What the Delaware LLC Franchise Tax Is

The Delaware LLC franchise tax is an annual state tax imposed on limited liability companies formed in Delaware and on foreign LLCs registered to do business there. It is not based on income, revenue, or the number of members in the LLC. Instead, Delaware charges a flat annual amount.

For LLCs, the amount is currently $300 per year.

This tax is separate from other obligations your business may have, such as federal taxes, state income tax in other states where you do business, local filings, or registered agent fees. If your LLC is active in Delaware, the state expects the tax payment each year whether or not the business made a profit.

Who Has to Pay It

In general, all domestic and foreign limited liability companies formed or registered in Delaware must pay the annual LLC tax.

That includes:

  • Single-member LLCs
  • Multi-member LLCs
  • LLCs that are not actively operating but are still in good standing with the state
  • Foreign LLCs registered to do business in Delaware

What matters is whether the entity exists in Delaware’s records as an active LLC during the tax year. If your LLC is on the books during the year, the tax is assessed.

LLCs Do Not File a Delaware Annual Report

A common point of confusion is the difference between corporations and LLCs.

Delaware corporations must file annual reports and pay franchise tax based on the corporation type and calculation method. Delaware LLCs do not. LLCs, limited partnerships, and general partnerships pay the flat annual alternative entity tax instead.

That means the compliance process for a Delaware LLC is usually easier than it is for a corporation. You still need to remember the payment deadline, but you do not need to prepare an annual report for the Division of Corporations.

When the Tax Is Due

The Delaware LLC franchise tax is due on or before June 1 each year.
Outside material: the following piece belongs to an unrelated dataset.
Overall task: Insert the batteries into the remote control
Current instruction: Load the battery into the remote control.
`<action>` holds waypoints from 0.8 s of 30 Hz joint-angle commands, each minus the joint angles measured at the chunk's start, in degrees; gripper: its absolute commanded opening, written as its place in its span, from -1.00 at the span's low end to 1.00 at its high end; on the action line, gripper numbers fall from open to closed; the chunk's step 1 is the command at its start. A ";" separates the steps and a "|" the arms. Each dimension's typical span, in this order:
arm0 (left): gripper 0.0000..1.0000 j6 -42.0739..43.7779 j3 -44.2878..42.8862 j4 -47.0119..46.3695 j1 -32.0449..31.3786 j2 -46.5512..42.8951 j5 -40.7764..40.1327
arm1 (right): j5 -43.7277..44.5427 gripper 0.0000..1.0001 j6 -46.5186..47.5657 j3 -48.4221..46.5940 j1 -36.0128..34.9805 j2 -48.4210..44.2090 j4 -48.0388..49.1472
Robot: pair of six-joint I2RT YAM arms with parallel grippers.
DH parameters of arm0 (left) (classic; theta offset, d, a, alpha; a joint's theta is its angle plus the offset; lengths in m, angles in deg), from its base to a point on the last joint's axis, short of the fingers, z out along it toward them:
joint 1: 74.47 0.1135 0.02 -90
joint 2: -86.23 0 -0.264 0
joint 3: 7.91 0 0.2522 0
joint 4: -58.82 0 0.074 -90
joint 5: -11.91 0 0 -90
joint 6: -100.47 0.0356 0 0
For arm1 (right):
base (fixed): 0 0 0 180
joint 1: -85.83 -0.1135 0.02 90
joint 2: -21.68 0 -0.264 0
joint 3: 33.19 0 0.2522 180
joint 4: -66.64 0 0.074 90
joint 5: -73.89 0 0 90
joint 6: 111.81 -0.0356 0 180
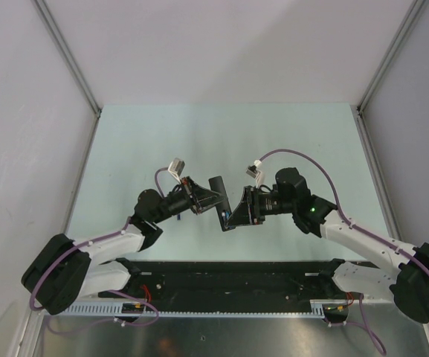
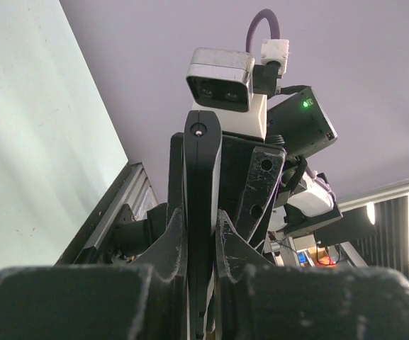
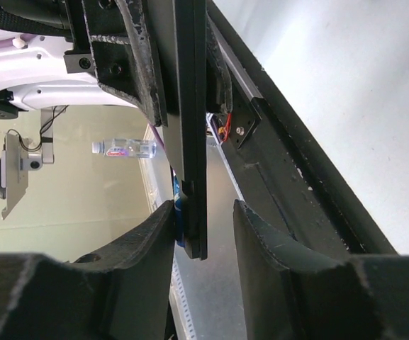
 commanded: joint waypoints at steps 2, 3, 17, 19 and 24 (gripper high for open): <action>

The state does not prorate this tax. If your LLC is active in Delaware at any time during the calendar year, the full annual tax generally applies for that year.

This is important for newly formed entities and for owners who plan to dissolve a company later in the year. If the LLC existed in the state during the tax year, do not assume a partial-year existence eliminates the full payment.

How to Pay the Delaware LLC Tax

Delaware provides an online payment system for LLC, LP, and GP taxes. In many cases, this is the fastest and most reliable way to stay compliant.

Before paying, confirm:

  • Your exact entity name
  • Your Delaware file number
  • The payment year you are covering
  • That the LLC is still active and in good standing

If you are managing multiple entities, create a clear internal reminder system so every LLC payment is tracked separately. Owners often miss the deadline because the business is inactive, the tax bill was sent to a registered agent, or the company assumed the payment only applied to operating businesses.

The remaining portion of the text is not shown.